→ What is being asked: Write out every line of the material exactly as it appears.

→ Supplied data:
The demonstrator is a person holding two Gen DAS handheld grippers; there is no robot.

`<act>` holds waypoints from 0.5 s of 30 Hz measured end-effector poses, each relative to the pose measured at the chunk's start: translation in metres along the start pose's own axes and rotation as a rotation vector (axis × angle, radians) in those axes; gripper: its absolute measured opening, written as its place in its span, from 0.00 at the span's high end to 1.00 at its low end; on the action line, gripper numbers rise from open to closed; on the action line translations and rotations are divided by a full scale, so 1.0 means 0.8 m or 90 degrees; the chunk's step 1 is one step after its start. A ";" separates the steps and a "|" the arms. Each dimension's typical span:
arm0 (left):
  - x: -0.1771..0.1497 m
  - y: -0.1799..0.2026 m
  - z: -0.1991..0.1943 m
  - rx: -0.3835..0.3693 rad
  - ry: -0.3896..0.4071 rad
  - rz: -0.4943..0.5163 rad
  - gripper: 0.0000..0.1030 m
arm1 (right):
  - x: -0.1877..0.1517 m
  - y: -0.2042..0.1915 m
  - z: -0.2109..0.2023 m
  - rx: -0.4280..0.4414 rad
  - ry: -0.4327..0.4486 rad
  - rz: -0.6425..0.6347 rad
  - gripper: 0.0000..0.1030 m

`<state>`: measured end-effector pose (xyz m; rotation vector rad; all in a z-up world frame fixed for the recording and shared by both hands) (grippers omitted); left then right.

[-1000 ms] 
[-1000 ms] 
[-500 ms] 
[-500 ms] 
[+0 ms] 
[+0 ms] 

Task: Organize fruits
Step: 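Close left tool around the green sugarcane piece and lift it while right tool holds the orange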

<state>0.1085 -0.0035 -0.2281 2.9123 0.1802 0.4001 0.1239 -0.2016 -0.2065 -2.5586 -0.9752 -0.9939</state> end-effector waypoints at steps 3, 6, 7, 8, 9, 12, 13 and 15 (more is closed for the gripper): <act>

→ Exercise result:
The demonstrator is a person holding two Gen DAS handheld grippers; there is no robot.

`<act>` holds waypoints from 0.5 s of 30 Hz measured end-effector poses, each relative to the pose measured at the chunk's start: translation in metres along the start pose's own axes and rotation as a rotation vector (axis × angle, radians) in those axes; gripper: its absolute measured opening, written as its place in its span, from 0.00 at the span's high end to 1.00 at its low end; on the action line, gripper numbers rise from open to closed; on the action line translations and rotations are divided by a full scale, so 1.0 means 0.8 m or 90 degrees; the chunk's step 1 is one step after its start. A ";" separates the steps and a "|" the arms. Each dimension's typical span:
arm0 (left):
  - x: -0.1771..0.1497 m
  - y: -0.1799..0.2026 m
  - z: -0.1991..0.1943 m
  - rx: -0.3835..0.3693 rad
  - ry: -0.3896..0.4071 rad
  - rz: -0.4943..0.5163 rad
  - gripper: 0.0000..0.1030 m
arm1 (right):
  - x: -0.1877..0.1517 m
  - y: -0.2042..0.1915 m
  - z: -0.2109..0.2023 m
  - rx: -0.4280..0.4414 rad
  - ry: -0.4327..0.4486 rad
  - rz: -0.6425..0.6347 rad
  - gripper: 0.0000..0.1030 m

`<state>`: measured end-effector pose (xyz m; rotation vector rad; all in a z-up world frame fixed for the recording and shared by both hands) (grippers omitted); left then right.

[-1000 ms] 
[-1000 ms] 
[-500 ms] 
[-500 ms] 
[+0 ms] 
[+0 ms] 

Task: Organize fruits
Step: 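Close left tool around the green sugarcane piece and lift it while right tool holds the orange
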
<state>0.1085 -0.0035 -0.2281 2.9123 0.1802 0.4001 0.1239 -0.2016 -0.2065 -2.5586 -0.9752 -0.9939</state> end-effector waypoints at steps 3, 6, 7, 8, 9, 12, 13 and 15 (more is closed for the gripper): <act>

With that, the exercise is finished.